→ **EXERCISE**
Retype the listing exactly; omit pictures.

→ **EXERCISE DATA**
══════════

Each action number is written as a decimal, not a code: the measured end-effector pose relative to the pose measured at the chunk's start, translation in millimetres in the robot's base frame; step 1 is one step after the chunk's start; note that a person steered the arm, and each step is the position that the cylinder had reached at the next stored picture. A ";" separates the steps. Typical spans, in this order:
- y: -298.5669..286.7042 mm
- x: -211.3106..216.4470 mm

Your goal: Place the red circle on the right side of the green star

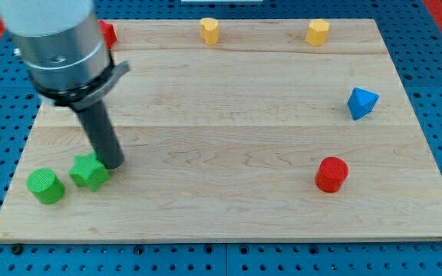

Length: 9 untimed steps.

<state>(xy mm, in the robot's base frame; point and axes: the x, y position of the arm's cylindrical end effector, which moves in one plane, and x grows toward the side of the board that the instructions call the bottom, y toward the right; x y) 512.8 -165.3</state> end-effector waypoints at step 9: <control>282.3 8.0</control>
<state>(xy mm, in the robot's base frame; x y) 520.8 117.1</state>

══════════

→ **TASK SOLUTION**
Each action number is written as a decimal, not a code: the measured end-effector pose relative to the pose measured at the chunk's start, translation in millimetres in the robot's base frame; step 1 is one step after the chunk's start; note that a person steered the arm, and each step is the position that the cylinder had reached at the next stored picture. A ";" separates the steps. Typical spans, in this order:
- y: -298.5669..286.7042 mm
- x: -211.3106..216.4470 mm

Your goal: Place the red circle on the right side of the green star


Length: 9 untimed steps.

<state>(xy mm, in the robot's base frame; point and axes: the x, y position of the arm's cylindrical end effector, which moves in one plane, and x grows toward the side of the board that the instructions call the bottom, y toward the right; x y) 512.8 -165.3</state> end-effector waypoints at step 9: <control>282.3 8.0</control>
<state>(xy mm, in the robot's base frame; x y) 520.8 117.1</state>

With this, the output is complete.